1：空白对照组；2：2 mmol/L丙戊酸钠处理组；3：4 mmol/L丙戊酸钠处理组；4：8 mmol/L丙戊酸钠处理组

不同浓度丙戊酸钠处理U266细胞24 h，结果显示随着丙戊酸钠浓度的增加，LC3、Beclin1 mRNA和蛋白的表达水平逐渐增加，差异有统计学意义（P值均<0.05）（表1），且LC3Ⅰ向LC3Ⅱ的转化增加（图4B）。随着处理时间延长，LC3、Beclin1 mRNA及蛋白的表达量呈现先增加后减少的变化，处理12 h时表达量最高，差异有统计学意义（P值均< 0.05）（表2）。

表2

实时定量PCR法检测8 mmol/L丙戊酸钠处理不同时间对RPMI8226、U266细胞自噬相关因子表达的影响（±s）

组别	RPMI8226细胞				U266细胞
	Beclin1		LC3		Beclin1		LC3
	mRNA表达	蛋白表达	mRNA表达	蛋白表达	mRNA表达	蛋白表达	mRNA表达	蛋白表达
对照组	1.00±0.00	0.21±0.01	1.00±0.00	0.33±0.01	1.00±0.00	0.39±0.01	1.00±0.00	0.03±0.00
丙戊酸钠处理组
3h	1.68±0.22a	0.40±0.01a	2.36±0.18a	0.44±0.02a	0.01±0.00ab	0.51±0.02ab	0.01±0.00ab	0.08±0.01ab
6h	2.79±0.20a	0.59±0.03a	2.46±0.12a	0.70±0.02a	0.57±0.03ab	0.62±0.01ab	0.13±0.01ab	0.17±0.01ab
12 h	5.77±0.21a	1.12±0.02a	2.62+0.27a	1.08±0.04a	1.88±0.08a	1.26±0.02a	0.86±0.08a	0.47±0.02a
24 h	283.09±17.30a	1.63±0.06a	22.45±0.07a	1.48±0.03a	1.53±0.01ab	0.71±0.03ab	0.60±0.02ab	0.20±0.01ab

注：a：与对照组比较，P<0.05; b：与12 h处理组比较，P<0.05；每组设3个复孔，每个实验重复3次

讨论

近年来随着对MM发病机制研究的深入，发现细胞自噬有可能参与MM的发生，但其具体的机制仍不清楚[7]。细胞自噬是通过溶酶体对细胞内成分进行分解代谢的过程，低水平的自噬，易在细胞饥饿及DNA、细胞器受损的状态时被激活，通过降解过多的或受损的细胞内成分而对细胞起保护性作用，高水平的自噬会引起细胞自噬性死亡[8]–[9]。近十年来关于自噬的研究成为热点，研究过程中发现自噬与肿瘤的关系十分密切，自噬与MM关系的研究亦受到人们的关注。

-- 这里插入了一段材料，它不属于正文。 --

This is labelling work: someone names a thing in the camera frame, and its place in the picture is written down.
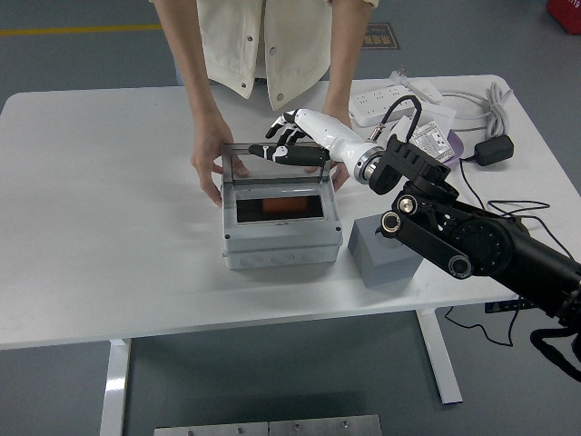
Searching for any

丙戊酸钠是一种耐受性良好的抗癫痫药，越来越多的研究发现其具有抗肿瘤活性，主要通过促进分化、诱导凋亡、使细胞周期阻滞、抑制血管新生及对自噬活性的调节等发挥作用[4]–[6]。在本研究中我们首先通过荧光显微镜观察到吖啶橙染色的MM细胞中存在弥散分布的嗜酸性棕红色囊泡，证实MM细胞内存在基础水平的自噬，Yang等[10]也发现MM细胞自噬水平高于正常浆细胞；丙戊酸钠处理后MM细胞内可见大量嗜酸性棕红色囊泡且成簇分布，与雷帕霉素处理后相似，表明丙戊酸钠和雷帕霉素一样可以激活细胞的自噬，是一种自噬激活剂，这与Hoang等[11]的报道一致。我们前期的研究结果显示丙戊酸钠处理MM细胞24 h至72 h时，细胞增殖抑制作用具有时间及浓度依赖性[12]。

在本研究中我们的结果显示12 h内丙戊酸钠对RPMI8266和U266细胞增殖抑制作用不明显，可能有两方面原因：一是药物作用时间短，药物发挥疗效需要时间；二是药物对MM细胞刺激，诱导了MM细胞基础水平自噬的增强，通过清除受损或老化的细胞器，使长寿命蛋白和蛋白复合体得到重复利用，保护细胞适应不利环境得以存活。同时我们的实验结果显示24 h时细胞增殖抑制作用明显增强，其可能因素包括：①自噬过度引起了自噬性细胞死亡，低水平自噬可降解多余或受损的细胞器，起着保护性作用，但高水平的自噬能够引起细胞死亡。何时以及如何引起自噬的转化引起自噬功能的转化是现如今研究的热点[13]–[14]；②丙戊酸钠激活了MM凋亡，自噬与凋亡同属于程序性细胞死亡，两者之间的关系错综复杂，有文献报道丙戊酸钠可通过激活凋亡途径促进肿瘤细胞的死亡[15]。随着浓度的增加，丙戊酸钠对MM细胞增殖抑制作用逐渐增强，差异有统计学意义（P<0.05）。Kaiser等[16]的研究结果也显示丙戊酸钠能够抑制MM细胞增殖并呈剂量依赖性。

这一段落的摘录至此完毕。